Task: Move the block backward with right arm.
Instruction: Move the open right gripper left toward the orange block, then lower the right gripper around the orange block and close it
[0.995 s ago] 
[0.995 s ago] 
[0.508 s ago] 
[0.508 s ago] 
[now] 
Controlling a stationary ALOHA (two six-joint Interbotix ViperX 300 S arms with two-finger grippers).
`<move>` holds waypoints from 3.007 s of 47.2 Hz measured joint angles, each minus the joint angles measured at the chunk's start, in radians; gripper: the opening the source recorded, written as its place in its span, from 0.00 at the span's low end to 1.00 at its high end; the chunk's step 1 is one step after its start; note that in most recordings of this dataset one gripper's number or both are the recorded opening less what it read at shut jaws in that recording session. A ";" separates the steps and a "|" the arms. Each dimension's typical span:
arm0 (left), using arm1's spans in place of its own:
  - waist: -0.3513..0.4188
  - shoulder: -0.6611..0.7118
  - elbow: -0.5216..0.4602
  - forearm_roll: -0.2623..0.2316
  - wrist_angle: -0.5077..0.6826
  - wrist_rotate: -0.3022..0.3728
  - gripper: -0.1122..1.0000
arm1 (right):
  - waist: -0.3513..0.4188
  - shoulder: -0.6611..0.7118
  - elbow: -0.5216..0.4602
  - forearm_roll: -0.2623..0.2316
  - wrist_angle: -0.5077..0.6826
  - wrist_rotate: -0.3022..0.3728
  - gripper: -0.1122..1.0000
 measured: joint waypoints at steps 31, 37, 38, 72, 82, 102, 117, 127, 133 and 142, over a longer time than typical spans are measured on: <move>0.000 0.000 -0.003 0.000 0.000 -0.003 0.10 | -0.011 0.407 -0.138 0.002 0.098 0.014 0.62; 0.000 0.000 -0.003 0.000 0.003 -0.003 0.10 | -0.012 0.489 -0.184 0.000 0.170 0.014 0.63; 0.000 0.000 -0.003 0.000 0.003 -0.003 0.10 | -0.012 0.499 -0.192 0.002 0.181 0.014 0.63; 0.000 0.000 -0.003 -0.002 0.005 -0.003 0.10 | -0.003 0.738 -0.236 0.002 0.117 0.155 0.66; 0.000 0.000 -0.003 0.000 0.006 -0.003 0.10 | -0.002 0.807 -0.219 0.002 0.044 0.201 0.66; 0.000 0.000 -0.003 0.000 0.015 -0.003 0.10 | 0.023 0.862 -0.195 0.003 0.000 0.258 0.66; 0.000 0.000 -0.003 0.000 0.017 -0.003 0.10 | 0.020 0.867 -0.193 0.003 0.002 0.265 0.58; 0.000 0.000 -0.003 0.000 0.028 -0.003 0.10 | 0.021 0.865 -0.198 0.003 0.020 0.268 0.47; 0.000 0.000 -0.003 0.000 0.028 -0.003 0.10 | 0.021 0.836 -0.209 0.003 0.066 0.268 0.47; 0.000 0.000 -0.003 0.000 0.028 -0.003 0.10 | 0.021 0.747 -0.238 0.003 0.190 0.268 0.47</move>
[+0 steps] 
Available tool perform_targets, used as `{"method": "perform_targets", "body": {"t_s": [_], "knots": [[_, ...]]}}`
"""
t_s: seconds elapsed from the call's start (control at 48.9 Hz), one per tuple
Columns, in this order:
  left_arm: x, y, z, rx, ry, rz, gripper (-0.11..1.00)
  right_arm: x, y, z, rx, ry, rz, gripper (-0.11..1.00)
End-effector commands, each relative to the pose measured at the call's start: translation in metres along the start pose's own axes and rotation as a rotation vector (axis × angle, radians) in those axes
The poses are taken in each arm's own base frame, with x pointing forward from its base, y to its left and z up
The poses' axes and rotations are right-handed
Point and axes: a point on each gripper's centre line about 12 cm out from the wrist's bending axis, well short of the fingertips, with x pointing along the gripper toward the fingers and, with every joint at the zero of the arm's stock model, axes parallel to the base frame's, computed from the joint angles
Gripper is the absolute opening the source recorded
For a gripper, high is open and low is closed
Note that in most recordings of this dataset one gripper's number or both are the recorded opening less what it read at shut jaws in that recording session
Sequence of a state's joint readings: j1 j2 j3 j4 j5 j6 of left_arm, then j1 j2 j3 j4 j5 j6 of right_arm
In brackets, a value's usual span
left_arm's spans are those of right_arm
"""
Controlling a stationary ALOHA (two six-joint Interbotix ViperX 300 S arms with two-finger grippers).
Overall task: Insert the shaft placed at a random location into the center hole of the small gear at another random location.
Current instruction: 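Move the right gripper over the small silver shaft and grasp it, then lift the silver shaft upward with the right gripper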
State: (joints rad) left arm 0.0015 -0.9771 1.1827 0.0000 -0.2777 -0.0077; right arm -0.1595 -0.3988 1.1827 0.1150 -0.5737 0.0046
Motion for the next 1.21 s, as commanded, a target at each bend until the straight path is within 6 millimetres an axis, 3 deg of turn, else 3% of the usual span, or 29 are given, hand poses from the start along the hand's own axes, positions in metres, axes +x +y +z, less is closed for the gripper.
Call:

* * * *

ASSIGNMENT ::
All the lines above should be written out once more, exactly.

REPLY ::
Task: Move the block backward with right arm.
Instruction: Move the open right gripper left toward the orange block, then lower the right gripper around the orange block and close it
[0.995 s ago] 
[0.995 s ago] 
[0.508 s ago] 
[0.508 s ago] 
[now] 
Controlling a stationary ALOHA (two six-joint Interbotix ViperX 300 S arms with two-finger grippers).
`<move>` holds waypoints from 3.007 s of 47.2 Hz measured joint angles, each minus the joint angles measured at the chunk's start, in radians; gripper: the opening the source recorded, written as its place in its span, from 0.00 at the span's low end to 1.00 at its high end; the chunk's step 1 is one step after its start; note that in most recordings of this dataset one gripper's number or both are the recorded opening less what it read at shut jaws in that recording session. A ";" separates the steps and a "|" the arms. Each dimension's typical span:
arm0 (left), using arm1's spans in place of its own:
  - waist: -0.3513..0.4188
  - shoulder: -0.6611..0.7118
  - elbow: -0.5216..0.4602
  - forearm_roll: -0.2623..0.2316
  - wrist_angle: -0.5077..0.6826
  - wrist_rotate: -0.3022..0.3728
  - gripper: -0.1122..1.0000
arm1 (right):
  - waist: -0.3513..0.4188
  - shoulder: -0.6611..0.7118
  - elbow: -0.5216..0.4602
  - forearm_roll: -0.2623..0.2316
  - wrist_angle: -0.5077..0.6826
  - wrist_rotate: -0.3022..0.3728
  - gripper: -0.1122..1.0000
 measured: joint waypoints at steps 31, 37, 38, 72, 82, 102, 117, 127, 133 and 142, over a longer time than typical spans are measured on: <move>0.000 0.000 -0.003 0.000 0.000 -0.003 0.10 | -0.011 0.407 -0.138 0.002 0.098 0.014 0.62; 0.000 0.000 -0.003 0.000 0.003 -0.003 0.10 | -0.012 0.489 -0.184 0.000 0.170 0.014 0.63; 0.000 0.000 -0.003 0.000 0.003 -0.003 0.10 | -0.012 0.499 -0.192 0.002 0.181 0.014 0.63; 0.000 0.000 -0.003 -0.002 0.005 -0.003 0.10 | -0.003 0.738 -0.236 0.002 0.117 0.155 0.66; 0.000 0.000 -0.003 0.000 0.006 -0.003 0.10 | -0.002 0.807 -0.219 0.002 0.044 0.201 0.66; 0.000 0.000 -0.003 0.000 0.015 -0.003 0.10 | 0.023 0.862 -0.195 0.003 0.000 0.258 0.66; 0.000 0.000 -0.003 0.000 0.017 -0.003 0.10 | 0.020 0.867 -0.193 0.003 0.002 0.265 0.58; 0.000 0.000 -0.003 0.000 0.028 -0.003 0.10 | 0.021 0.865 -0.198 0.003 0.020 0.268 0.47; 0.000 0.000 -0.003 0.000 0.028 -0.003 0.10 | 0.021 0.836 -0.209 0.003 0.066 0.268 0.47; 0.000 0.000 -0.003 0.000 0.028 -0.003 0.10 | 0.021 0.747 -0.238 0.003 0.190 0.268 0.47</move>
[+0 steps] 
Available tool perform_targets, used as `{"method": "perform_targets", "body": {"t_s": [_], "knots": [[_, ...]]}}`
"""
t_s: seconds elapsed from the call's start (control at 48.9 Hz), one per tuple
Columns, in this order:
  left_arm: x, y, z, rx, ry, rz, gripper (-0.11..1.00)
  right_arm: x, y, z, rx, ry, rz, gripper (-0.11..1.00)
End-effector commands, each relative to the pose measured at the call's start: translation in metres along the start pose's own axes and rotation as a rotation vector (axis × angle, radians) in those axes
The poses are taken in each arm's own base frame, with x pointing forward from its base, y to its left and z up
The poses' axes and rotations are right-handed
Point and axes: a point on each gripper's centre line about 12 cm out from the wrist's bending axis, well short of the fingertips, with x pointing along the gripper toward the fingers and, with every joint at the zero of the arm's stock model, axes parallel to the base frame's, computed from the joint angles
Gripper is the absolute opening the source recorded
For a gripper, high is open and low is closed
Note that in most recordings of this dataset one gripper's number or both are the recorded opening less what it read at shut jaws in that recording session
Sequence of a state's joint readings: j1 j2 j3 j4 j5 j6 of left_arm, then j1 j2 j3 j4 j5 j6 of right_arm
In brackets, a value's usual span
left_arm's spans are those of right_arm
"""
Controlling a stationary ALOHA (two six-joint Interbotix ViperX 300 S arms with two-finger grippers).
Overall task: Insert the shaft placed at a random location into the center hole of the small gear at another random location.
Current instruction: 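Move the right gripper over the small silver shaft and grasp it, then lift the silver shaft upward with the right gripper
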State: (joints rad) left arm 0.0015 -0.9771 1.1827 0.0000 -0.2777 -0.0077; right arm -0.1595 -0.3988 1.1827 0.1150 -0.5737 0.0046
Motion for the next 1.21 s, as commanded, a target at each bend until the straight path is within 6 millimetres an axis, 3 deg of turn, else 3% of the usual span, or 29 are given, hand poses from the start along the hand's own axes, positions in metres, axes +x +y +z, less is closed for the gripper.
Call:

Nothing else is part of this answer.